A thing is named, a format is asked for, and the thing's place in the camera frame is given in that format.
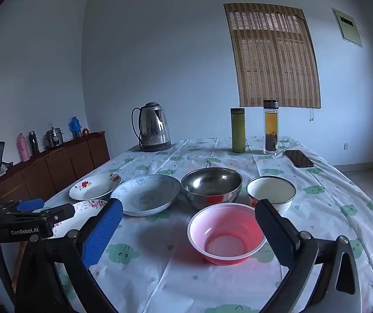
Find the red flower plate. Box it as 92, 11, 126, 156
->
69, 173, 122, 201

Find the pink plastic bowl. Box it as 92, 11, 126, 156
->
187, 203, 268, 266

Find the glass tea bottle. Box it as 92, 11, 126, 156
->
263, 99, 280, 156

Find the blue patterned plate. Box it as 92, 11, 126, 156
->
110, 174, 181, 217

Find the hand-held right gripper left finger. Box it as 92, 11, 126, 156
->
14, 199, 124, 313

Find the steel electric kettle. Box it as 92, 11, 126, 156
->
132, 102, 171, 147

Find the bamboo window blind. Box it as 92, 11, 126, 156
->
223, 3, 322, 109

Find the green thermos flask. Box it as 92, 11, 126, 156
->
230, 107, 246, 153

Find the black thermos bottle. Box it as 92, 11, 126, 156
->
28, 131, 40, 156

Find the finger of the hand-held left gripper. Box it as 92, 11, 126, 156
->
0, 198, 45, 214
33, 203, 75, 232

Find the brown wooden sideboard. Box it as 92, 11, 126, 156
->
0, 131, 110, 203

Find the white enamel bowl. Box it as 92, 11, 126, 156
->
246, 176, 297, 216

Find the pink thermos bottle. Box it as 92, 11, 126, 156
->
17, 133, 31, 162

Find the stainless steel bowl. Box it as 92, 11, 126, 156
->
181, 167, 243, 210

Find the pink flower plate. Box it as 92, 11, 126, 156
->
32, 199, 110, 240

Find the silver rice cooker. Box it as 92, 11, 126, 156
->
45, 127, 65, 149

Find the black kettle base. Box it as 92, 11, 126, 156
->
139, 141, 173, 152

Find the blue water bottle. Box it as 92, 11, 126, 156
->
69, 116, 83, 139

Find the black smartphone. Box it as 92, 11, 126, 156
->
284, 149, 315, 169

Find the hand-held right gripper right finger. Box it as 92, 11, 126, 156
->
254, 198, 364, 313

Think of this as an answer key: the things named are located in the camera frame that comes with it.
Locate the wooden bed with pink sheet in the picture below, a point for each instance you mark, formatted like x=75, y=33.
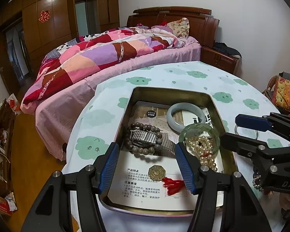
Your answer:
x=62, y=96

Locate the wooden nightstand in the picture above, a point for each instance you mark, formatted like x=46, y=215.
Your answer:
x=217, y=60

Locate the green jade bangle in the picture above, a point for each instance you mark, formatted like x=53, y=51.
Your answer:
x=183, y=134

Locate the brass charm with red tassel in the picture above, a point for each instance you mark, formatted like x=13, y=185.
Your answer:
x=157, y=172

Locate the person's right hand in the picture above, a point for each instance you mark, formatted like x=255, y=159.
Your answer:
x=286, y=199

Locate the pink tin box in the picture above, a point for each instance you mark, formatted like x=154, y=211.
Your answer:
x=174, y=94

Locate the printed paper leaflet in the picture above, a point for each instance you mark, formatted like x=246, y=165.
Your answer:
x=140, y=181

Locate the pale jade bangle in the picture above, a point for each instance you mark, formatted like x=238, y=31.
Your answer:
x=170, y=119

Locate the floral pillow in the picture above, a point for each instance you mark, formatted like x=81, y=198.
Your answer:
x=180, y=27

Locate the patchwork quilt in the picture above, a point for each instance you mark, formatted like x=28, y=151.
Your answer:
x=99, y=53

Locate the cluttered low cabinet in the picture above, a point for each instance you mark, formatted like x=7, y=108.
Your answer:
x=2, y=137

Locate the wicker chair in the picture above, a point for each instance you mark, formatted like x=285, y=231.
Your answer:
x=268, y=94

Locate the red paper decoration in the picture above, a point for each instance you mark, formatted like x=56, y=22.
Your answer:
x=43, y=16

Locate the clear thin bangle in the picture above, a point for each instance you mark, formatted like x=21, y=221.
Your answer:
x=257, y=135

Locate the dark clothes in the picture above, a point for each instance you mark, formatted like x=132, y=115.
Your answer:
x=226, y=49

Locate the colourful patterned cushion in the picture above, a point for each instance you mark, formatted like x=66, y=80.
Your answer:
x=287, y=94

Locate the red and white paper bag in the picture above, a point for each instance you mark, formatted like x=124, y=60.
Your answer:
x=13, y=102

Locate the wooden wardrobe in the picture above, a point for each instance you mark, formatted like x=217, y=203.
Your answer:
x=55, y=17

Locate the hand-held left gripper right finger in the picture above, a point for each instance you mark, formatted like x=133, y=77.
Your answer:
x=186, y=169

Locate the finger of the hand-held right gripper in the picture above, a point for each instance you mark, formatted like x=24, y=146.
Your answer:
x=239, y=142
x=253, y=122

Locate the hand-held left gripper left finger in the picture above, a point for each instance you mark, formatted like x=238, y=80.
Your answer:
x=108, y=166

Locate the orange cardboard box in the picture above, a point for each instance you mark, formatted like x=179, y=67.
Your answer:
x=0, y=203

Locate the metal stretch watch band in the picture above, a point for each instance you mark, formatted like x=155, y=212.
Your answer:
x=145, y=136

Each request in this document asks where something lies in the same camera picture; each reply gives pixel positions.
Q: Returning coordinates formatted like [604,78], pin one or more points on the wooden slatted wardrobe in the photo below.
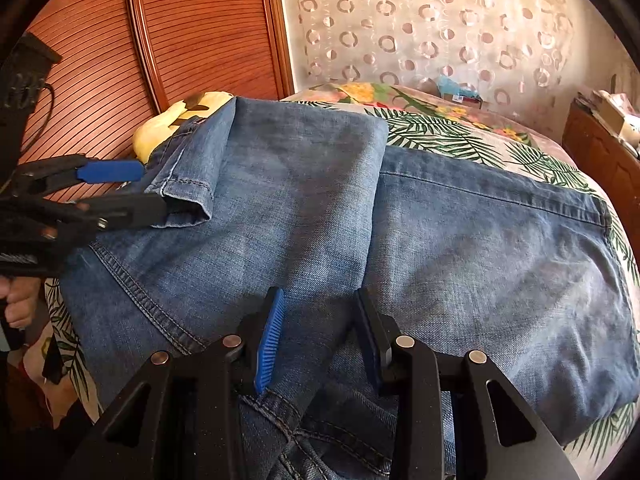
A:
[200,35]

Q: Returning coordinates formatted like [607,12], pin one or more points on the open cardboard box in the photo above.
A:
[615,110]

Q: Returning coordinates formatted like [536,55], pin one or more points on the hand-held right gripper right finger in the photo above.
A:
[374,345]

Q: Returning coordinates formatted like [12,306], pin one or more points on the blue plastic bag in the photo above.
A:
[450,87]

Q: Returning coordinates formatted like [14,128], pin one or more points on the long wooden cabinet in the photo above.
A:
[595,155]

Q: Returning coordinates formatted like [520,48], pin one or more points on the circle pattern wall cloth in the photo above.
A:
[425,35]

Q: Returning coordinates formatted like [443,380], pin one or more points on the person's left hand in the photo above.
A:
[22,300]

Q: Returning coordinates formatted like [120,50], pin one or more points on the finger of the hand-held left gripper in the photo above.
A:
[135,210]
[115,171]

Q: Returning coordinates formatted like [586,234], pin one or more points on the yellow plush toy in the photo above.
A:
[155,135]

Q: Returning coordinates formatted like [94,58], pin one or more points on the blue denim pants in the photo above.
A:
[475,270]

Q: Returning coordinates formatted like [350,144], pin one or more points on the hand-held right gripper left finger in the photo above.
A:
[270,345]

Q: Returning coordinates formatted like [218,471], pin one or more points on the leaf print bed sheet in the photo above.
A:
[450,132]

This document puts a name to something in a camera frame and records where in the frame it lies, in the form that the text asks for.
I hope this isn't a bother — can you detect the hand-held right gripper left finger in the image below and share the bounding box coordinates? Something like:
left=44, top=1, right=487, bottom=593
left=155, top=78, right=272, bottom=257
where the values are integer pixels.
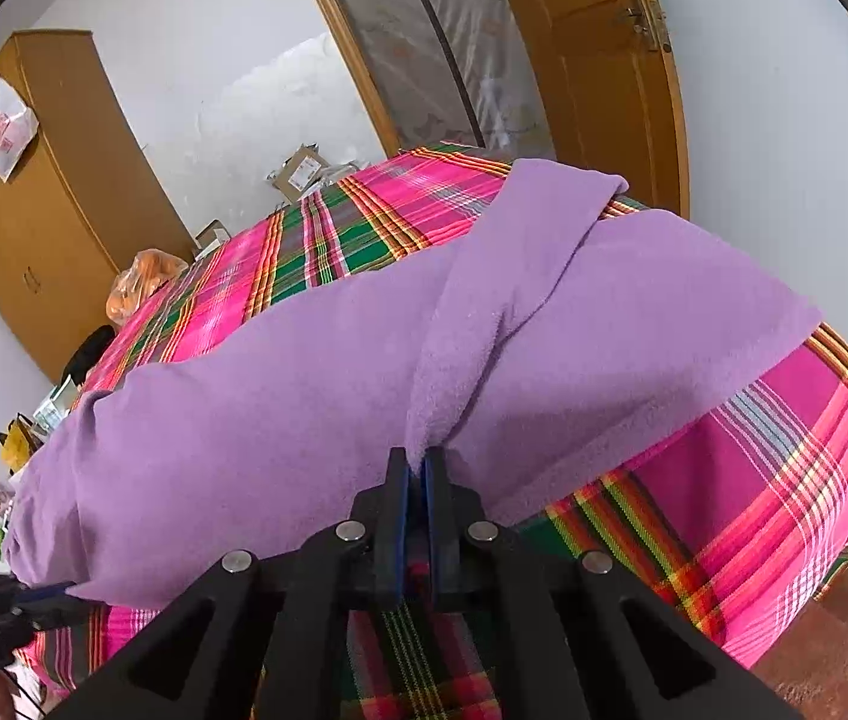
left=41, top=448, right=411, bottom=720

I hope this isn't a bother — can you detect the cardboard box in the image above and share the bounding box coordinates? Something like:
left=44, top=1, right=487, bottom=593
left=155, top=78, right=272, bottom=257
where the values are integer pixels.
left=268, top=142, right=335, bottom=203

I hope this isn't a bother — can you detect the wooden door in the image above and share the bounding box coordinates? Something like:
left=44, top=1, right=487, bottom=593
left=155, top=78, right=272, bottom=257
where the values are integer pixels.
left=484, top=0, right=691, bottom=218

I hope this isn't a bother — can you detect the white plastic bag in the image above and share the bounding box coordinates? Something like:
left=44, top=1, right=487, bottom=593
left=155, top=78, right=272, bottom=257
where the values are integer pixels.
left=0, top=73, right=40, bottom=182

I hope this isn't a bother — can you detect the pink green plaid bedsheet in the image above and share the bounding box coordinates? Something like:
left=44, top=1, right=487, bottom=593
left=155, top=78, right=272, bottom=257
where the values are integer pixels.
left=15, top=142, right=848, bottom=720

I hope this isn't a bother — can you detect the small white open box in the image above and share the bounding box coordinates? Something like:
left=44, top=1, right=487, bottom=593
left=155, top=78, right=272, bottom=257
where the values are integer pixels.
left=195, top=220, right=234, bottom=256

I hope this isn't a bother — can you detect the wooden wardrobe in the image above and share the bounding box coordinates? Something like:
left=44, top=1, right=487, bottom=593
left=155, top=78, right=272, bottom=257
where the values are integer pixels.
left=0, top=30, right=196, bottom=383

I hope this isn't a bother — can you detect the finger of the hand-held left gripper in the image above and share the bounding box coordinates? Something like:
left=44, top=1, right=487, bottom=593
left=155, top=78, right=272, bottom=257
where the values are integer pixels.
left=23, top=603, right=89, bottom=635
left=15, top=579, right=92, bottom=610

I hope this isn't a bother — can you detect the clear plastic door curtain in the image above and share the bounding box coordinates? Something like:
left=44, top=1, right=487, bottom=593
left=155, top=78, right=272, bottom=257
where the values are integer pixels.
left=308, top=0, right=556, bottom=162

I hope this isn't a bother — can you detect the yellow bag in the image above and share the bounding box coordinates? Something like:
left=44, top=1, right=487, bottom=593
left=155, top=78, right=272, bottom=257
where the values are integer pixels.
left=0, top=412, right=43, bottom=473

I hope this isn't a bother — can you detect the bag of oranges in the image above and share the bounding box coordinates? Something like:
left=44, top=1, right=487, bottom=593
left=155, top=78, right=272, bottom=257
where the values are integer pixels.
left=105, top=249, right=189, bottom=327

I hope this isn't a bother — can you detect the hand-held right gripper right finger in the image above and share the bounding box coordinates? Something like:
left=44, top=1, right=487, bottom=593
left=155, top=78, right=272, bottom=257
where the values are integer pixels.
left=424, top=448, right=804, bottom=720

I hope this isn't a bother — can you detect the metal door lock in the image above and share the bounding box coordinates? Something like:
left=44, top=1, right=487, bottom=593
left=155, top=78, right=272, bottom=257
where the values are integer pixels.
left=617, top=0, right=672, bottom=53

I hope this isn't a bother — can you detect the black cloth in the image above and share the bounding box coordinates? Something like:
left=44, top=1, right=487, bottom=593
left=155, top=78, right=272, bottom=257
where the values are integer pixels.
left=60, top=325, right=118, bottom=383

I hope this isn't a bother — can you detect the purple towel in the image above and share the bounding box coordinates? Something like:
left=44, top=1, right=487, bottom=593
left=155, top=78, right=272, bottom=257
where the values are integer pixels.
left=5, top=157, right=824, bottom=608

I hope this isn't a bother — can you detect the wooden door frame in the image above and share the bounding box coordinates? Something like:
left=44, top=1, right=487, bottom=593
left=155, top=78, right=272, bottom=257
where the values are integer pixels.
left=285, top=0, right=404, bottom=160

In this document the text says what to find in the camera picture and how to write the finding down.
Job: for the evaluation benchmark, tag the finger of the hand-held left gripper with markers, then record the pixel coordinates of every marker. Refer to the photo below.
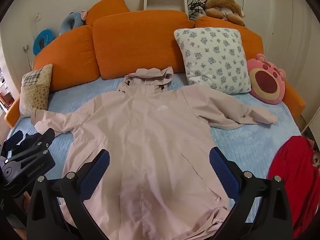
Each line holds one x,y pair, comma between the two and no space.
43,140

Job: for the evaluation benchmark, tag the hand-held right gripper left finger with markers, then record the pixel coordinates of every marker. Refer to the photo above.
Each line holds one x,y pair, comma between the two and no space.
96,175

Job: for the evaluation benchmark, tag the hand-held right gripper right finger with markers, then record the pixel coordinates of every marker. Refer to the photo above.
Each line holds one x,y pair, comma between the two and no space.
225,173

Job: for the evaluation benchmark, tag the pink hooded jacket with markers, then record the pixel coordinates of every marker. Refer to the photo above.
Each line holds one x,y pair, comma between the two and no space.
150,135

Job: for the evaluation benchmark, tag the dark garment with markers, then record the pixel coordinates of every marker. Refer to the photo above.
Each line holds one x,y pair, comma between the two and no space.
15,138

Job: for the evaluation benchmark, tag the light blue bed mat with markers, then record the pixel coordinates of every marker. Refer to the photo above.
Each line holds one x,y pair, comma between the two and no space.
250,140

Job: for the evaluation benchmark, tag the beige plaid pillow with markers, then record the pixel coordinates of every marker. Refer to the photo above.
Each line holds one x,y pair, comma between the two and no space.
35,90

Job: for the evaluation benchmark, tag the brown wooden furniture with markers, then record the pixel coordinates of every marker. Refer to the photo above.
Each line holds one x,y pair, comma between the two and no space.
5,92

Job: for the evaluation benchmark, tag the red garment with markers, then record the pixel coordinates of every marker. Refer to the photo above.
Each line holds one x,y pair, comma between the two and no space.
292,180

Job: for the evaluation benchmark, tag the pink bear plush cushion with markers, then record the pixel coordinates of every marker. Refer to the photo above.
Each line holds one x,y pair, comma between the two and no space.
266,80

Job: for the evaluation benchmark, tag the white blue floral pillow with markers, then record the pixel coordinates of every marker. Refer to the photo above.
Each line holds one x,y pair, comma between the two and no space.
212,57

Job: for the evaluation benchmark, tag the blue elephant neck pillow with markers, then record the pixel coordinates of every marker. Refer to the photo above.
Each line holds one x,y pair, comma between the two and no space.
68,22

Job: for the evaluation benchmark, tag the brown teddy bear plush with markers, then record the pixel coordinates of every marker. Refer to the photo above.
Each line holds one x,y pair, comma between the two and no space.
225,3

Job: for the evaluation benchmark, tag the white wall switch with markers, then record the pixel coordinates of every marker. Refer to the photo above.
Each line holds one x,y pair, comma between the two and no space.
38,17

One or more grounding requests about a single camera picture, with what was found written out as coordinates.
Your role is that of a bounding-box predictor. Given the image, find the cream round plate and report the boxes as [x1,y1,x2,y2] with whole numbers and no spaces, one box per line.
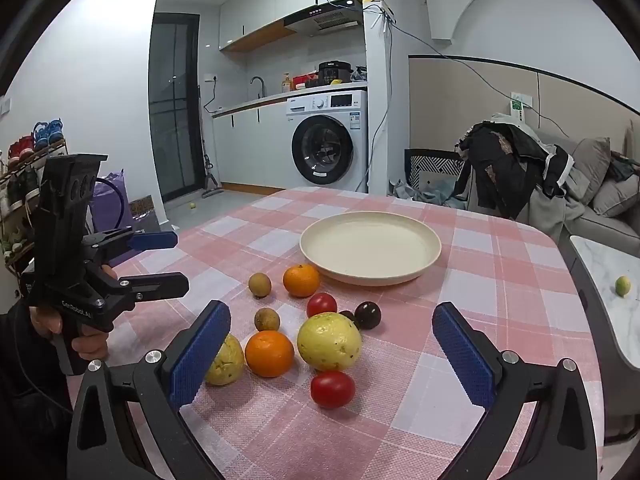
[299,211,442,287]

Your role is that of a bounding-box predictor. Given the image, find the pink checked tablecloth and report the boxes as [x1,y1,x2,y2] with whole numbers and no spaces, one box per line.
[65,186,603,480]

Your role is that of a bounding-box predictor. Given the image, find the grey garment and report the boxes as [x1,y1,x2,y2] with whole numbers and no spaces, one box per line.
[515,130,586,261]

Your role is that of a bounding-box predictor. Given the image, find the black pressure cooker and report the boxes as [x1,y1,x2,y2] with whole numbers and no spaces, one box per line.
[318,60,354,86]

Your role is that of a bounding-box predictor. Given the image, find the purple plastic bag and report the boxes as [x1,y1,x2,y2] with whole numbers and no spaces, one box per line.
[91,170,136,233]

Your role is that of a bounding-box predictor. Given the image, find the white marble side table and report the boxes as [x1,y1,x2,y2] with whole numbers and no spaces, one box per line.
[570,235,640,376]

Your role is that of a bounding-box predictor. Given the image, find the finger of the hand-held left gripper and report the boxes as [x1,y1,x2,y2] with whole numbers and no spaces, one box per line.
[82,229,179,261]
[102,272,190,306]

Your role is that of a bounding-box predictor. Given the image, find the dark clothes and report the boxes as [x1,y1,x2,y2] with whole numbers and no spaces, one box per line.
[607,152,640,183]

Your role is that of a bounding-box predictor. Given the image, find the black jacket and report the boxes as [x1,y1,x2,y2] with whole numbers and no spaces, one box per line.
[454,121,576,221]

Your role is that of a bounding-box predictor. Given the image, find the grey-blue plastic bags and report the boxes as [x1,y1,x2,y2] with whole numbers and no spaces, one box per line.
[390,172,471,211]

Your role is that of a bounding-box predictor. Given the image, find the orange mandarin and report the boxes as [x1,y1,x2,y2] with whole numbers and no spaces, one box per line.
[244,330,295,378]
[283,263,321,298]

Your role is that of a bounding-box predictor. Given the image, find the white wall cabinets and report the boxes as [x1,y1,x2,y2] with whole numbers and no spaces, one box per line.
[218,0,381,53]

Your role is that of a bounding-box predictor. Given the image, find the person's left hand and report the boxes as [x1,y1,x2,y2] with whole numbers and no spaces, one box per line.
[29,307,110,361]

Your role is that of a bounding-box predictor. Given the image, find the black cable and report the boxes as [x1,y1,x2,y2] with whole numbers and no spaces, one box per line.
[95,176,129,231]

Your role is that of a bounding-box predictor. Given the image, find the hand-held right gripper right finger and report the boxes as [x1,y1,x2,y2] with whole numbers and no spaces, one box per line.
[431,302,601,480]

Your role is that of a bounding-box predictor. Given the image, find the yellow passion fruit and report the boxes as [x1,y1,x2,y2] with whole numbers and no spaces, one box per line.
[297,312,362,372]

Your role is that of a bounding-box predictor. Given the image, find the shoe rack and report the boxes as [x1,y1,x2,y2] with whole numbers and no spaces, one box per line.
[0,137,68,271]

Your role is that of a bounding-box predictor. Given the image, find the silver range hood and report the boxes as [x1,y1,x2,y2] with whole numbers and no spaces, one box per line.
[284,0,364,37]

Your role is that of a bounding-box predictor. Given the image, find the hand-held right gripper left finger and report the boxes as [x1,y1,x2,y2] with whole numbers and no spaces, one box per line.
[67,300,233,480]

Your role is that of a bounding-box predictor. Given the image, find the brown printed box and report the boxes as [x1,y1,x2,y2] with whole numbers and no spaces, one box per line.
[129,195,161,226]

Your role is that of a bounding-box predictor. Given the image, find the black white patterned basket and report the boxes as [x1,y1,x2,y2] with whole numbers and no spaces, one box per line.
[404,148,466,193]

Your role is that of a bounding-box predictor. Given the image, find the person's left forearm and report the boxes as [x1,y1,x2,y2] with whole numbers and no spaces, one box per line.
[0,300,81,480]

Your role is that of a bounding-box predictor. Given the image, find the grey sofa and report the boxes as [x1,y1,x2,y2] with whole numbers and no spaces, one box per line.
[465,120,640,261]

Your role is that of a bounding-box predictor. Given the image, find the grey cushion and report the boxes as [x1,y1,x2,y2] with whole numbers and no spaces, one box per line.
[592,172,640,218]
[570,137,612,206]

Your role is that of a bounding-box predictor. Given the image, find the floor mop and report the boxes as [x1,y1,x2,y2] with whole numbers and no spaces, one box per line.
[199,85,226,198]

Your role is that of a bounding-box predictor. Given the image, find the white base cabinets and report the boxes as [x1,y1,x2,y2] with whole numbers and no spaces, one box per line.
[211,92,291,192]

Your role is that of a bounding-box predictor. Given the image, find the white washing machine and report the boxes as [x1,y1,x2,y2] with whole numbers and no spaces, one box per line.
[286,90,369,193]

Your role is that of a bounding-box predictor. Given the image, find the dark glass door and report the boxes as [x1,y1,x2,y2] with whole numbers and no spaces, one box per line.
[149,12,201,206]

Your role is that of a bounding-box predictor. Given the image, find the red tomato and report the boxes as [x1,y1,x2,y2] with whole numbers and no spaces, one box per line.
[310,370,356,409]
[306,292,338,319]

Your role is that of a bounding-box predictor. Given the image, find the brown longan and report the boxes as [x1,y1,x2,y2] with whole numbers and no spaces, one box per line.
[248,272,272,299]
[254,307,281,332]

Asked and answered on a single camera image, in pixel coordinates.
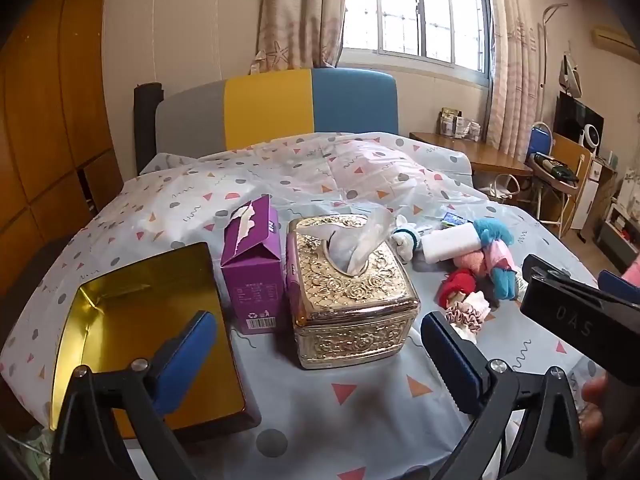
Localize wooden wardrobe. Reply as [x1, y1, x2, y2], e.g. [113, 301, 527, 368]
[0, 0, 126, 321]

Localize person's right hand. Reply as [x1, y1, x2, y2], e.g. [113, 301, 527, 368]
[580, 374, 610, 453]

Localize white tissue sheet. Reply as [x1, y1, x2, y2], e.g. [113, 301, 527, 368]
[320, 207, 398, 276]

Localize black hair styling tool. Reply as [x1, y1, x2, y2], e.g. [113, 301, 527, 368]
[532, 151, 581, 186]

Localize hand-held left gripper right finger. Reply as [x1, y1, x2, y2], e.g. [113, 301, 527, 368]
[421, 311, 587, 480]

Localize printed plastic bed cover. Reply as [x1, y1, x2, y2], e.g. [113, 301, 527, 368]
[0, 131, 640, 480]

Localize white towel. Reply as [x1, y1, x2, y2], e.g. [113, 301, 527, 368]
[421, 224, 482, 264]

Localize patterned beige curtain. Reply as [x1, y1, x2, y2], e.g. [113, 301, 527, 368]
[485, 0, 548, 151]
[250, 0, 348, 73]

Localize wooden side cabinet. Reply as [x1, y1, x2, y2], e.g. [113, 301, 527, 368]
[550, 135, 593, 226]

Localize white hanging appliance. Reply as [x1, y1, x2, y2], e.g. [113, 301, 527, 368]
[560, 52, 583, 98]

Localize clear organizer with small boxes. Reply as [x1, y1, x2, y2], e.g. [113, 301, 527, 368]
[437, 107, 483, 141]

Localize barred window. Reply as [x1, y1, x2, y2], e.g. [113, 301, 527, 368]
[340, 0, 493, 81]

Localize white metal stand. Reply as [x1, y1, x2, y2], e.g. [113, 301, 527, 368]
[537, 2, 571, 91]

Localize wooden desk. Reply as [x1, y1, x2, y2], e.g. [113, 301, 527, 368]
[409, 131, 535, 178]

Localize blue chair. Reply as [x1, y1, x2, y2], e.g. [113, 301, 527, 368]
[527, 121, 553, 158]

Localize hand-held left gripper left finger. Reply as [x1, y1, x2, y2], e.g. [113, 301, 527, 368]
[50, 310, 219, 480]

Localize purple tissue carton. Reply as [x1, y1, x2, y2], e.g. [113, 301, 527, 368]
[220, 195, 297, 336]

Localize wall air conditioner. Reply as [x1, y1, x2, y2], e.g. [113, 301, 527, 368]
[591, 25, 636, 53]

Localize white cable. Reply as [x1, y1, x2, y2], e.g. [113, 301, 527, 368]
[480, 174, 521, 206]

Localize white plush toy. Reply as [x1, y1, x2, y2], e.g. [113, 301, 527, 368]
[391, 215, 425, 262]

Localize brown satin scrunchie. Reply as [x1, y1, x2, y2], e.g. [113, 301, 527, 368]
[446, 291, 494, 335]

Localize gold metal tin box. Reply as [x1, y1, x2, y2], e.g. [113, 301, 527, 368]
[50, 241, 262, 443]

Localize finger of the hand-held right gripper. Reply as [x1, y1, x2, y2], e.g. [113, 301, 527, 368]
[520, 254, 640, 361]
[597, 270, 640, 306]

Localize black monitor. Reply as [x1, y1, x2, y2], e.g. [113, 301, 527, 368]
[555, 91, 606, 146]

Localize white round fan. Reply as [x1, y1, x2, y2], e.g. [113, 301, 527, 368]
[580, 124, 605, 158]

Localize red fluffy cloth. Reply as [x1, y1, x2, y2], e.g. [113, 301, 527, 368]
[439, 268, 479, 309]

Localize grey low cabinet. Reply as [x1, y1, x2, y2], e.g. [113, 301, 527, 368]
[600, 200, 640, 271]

☆ ☆ ☆ ☆ ☆

**Task directions:** The lines to copy exactly start with the line above that has "Job: for the evaluation benchmark, tag the finger" and go on through the line that has "Job: for the evaluation benchmark, tag the beige"; please include both, add nothing else, and omit the pictures.

**Answer box:**
Job: for the evaluation benchmark, tag the finger of the hand-held left gripper with markers, then record the pixel coordinates of every marker. Refer to the photo below.
Each line holds one x,y pair, comma between the two and no space.
43,140

Job: for the evaluation benchmark, tag the hand-held right gripper left finger with markers, then record the pixel coordinates of every marker. Refer to the photo above.
Each line holds one x,y pair, comma between the two and no space.
96,175

Job: for the evaluation benchmark, tag the hand-held right gripper right finger with markers, then record the pixel coordinates of every marker. Refer to the photo above.
Each line holds one x,y pair, comma between the two and no space.
225,173

Job: for the evaluation benchmark, tag the pink hooded jacket with markers, then record the pixel coordinates of every marker. Refer to the photo above.
Each line holds one x,y pair, comma between the two and no space.
150,135

Job: for the evaluation benchmark, tag the dark garment with markers, then record the pixel coordinates of every marker. Refer to the photo above.
Each line holds one x,y pair, comma between the two and no space.
15,138

Job: for the evaluation benchmark, tag the light blue bed mat with markers, then record the pixel coordinates of every marker. Refer to the photo above.
Each line holds one x,y pair, comma between the two and no space.
250,140

Job: for the evaluation benchmark, tag the beige plaid pillow with markers, then record the pixel coordinates of every marker. Refer to the photo above.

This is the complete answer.